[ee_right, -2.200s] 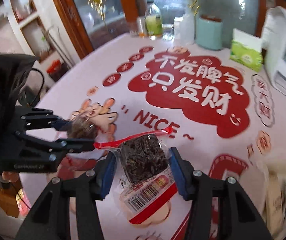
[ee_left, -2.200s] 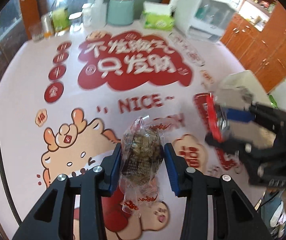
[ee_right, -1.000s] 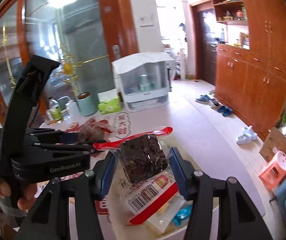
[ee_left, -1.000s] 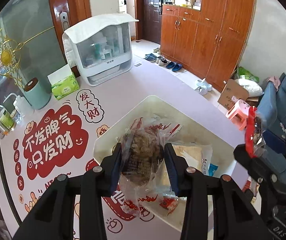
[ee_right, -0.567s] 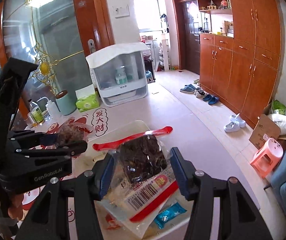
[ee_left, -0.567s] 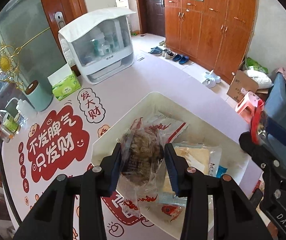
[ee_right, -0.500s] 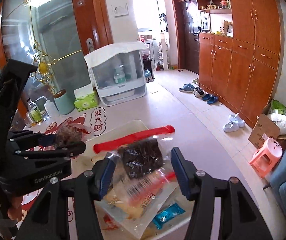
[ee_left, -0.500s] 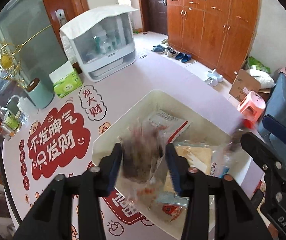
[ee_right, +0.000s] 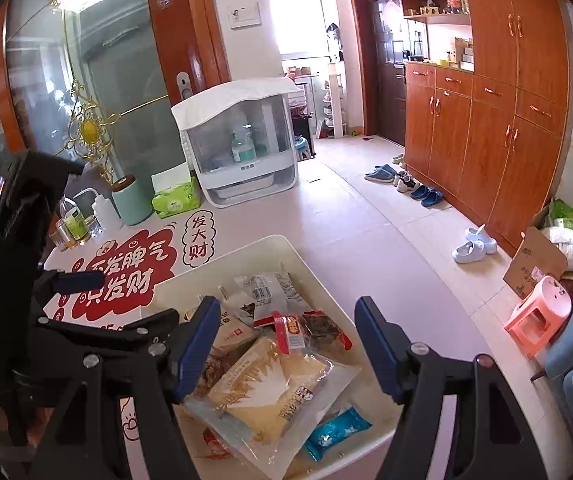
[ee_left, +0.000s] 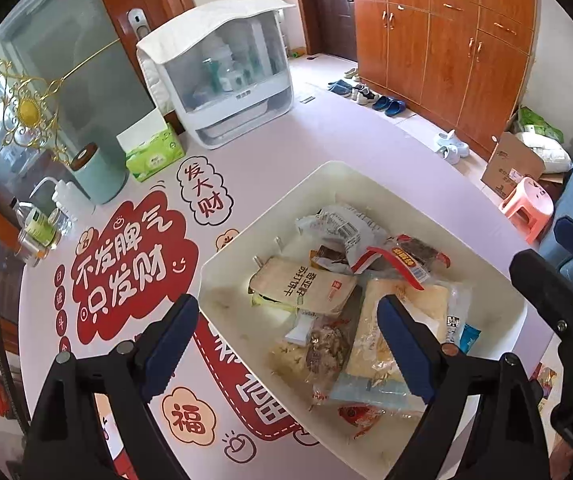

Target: Organize snacks

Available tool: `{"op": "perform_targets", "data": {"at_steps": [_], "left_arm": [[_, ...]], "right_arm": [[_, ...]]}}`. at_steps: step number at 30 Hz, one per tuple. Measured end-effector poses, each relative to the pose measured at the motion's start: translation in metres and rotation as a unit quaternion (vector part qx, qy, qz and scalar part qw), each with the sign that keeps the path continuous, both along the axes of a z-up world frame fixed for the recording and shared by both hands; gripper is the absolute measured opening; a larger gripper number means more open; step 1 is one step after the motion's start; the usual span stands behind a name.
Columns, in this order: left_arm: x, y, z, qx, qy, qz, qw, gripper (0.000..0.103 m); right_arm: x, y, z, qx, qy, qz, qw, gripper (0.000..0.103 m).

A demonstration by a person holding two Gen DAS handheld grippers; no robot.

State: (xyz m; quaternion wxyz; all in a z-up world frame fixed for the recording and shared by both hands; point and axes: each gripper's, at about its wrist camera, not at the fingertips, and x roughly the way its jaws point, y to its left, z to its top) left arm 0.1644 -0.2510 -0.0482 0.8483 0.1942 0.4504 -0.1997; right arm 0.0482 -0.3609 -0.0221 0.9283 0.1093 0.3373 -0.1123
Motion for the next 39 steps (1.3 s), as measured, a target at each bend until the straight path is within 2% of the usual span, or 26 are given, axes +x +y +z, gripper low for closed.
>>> {"op": "perform_targets", "data": {"at_steps": [15,26,39], "left_arm": [[-0.02,0.008,0.003,-0.004,-0.011,0.012,0.9999,0.09],[-0.038,0.032,0.005,-0.012,-0.02,0.038,0.999,0.09],[-0.055,0.098,0.011,-0.033,-0.027,0.121,0.9917,0.09]], "right_arm": [[-0.01,0.001,-0.008,0.026,0.005,0.002,1.0,0.07],[-0.017,0.017,-0.008,0.028,0.006,0.022,0.999,0.07],[-0.016,0.054,-0.007,0.025,0.014,0.078,0.997,0.07]]}}
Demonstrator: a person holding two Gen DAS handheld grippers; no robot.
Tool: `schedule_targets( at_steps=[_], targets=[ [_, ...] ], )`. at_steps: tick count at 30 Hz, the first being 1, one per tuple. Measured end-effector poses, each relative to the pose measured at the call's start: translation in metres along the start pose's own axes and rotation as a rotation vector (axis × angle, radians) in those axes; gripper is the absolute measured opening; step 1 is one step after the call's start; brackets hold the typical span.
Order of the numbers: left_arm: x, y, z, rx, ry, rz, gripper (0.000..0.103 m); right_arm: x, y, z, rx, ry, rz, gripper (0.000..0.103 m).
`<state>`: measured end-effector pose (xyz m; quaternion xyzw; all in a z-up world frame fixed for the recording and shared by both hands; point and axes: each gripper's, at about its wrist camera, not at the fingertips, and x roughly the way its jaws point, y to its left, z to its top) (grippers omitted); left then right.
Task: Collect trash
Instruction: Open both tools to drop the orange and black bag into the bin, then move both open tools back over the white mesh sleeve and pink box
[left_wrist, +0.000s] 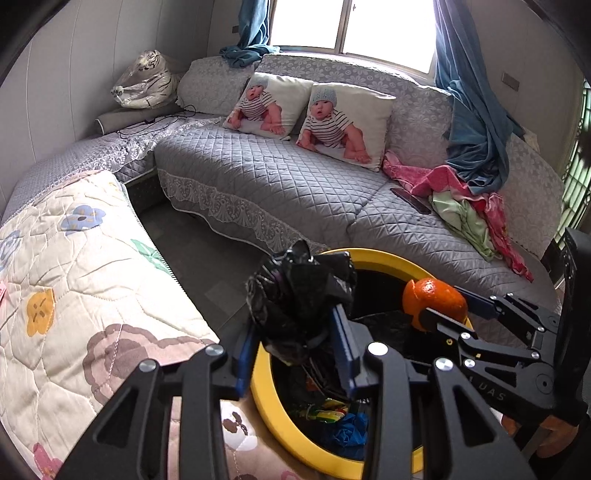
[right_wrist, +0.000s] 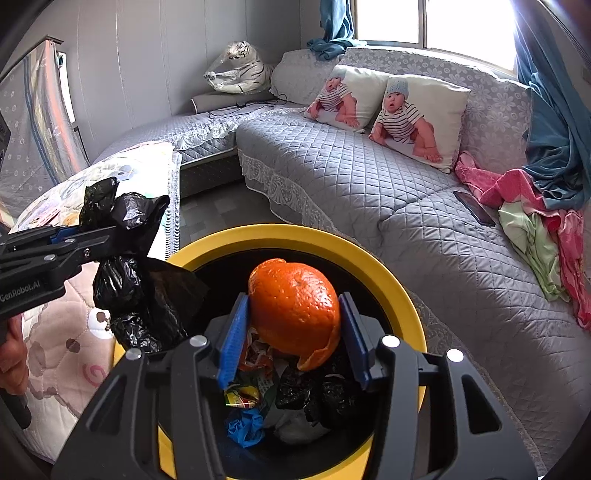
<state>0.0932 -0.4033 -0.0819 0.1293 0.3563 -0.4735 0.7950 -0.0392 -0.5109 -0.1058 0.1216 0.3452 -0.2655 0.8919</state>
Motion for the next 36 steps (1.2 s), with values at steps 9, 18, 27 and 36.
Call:
schedule_targets(
  at_steps=[9, 18, 27, 36],
  targets=[
    [-0.009, 0.021, -0.003, -0.096, -0.01, 0.014, 0.079, -0.009, -0.007, 0.004, 0.03, -0.023, -0.02, 0.065],
    [-0.053, 0.057, 0.001, -0.1, -0.103, 0.088, 0.091, -0.024, 0.011, 0.013, -0.013, -0.043, -0.005, 0.071],
    [-0.118, 0.157, -0.019, -0.153, -0.157, 0.277, 0.094, -0.029, 0.101, 0.038, -0.162, -0.072, 0.162, 0.077],
    [-0.185, 0.276, -0.064, -0.274, -0.197, 0.466, 0.094, -0.024, 0.251, 0.059, -0.313, -0.103, 0.395, 0.078]
  ],
)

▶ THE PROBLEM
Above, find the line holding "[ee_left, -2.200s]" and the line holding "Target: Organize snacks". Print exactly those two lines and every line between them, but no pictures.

▶ EXPECTED ANSWER
[ee_left, -2.200s] 
[ee_right, -1.000s] 
[ee_left, -1.000s] 
[ee_right, -0.567s] 
[ee_left, -0.567s] 
[ee_right, -0.500s] 
[ee_left, -0.500s] 
[ee_right, +0.000s] 
[ee_left, +0.000s] 

Target: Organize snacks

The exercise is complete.